This Court while sitting in its extra ordinary writ jurisdiction under Article 226 or supervisory jurisdiction under Article 227 does not sit in appeal against the award passed by the Industrial Tribunal and it would be loath to interfere unless the award of the Tribunal suffers from perversity or it suffers from an error apparent on face of the record. The aforesaid has been established by The High Court of Jammu & Kashmir and Ladakh while adjudicating the case of Punjab and Sind Bank v. Union of India and others [OWP No.574/201] which was decided upon by a single judge bench comprising Justice Sanjeev Kumar on 27th August 2021.
The workman moved an application before respondent No.3 stating therein that he was engaged by the Branch Manager of the employer as peon on temporary basis. It was submitted by the workman that as per the practice and scheme of the Bank in vogue, a panel of temporary peons engaged by the Bank in its J&K region had been drawn in which the name of workman figured at S.No.1. It was further the contention of the workman that the Branch Manager concerned threatened the workman to disengage him to accommodate some other person. The Branch Manager concerned executed his threat and, accordingly, disengaged the workman from the M.C. Khalsa High School, Jammu without adopting any due course of law and accommodated his blue eyed person. The Tribunal, however, held the workman entitled to back wages only from the date he had raised the industrial dispute. This is how the reference in the case of workman was disposed of and the impugned award passed.

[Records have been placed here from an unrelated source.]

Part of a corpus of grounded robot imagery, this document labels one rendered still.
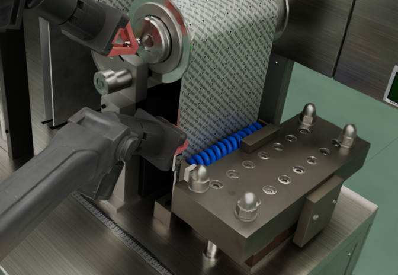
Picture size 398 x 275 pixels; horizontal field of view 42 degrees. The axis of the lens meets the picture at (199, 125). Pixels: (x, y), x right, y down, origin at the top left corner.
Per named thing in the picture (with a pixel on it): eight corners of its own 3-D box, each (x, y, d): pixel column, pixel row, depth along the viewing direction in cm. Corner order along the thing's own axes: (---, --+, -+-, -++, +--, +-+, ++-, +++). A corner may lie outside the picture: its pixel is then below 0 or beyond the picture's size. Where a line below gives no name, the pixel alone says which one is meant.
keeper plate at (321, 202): (292, 241, 97) (305, 197, 91) (321, 217, 103) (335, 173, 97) (303, 249, 95) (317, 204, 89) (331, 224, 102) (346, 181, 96)
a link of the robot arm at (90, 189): (131, 140, 67) (73, 112, 69) (97, 218, 69) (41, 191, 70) (154, 133, 79) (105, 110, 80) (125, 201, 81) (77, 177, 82)
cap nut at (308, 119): (294, 120, 109) (299, 102, 107) (304, 114, 112) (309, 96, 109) (309, 128, 107) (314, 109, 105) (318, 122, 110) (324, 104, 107)
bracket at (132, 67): (98, 201, 101) (98, 60, 85) (124, 188, 106) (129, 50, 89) (114, 215, 99) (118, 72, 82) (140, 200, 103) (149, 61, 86)
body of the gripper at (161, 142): (170, 172, 83) (141, 169, 77) (128, 142, 89) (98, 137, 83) (188, 136, 82) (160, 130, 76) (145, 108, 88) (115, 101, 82)
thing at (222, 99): (172, 170, 93) (181, 80, 83) (253, 125, 109) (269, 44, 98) (174, 171, 93) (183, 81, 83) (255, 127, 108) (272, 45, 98)

The court perused the facts and arguments presented. it was of the opinion that “The plea of delay and laches raised by learned counsel for the employer is also not tenable in law. The delay in approaching the Tribunal has been well explained by the workman who had wasted few years while working out his remedies before the wrong forum. That apart, it is well settled that the delay in approaching the Tribunal against disengagement or termination is inconsequential and cannot non-suit the workman, for, the Industrial Disputes Act does not prescribe any period of limitation.” It was declared that “Mr. Saini, learned counsel for the workman has cited few more judgments to bolster his case, but I do not find it necessary to deal with those judgments for the reason that I am not inclined to interfere with the award impugned to the extent of workman herein for the reasons given hereinabove. For the foregoing reasons, the impugned award to the extent of respondent No.4 is upheld and the writ petition, which is devoid of any merit, is dismissed along with connected application(s).”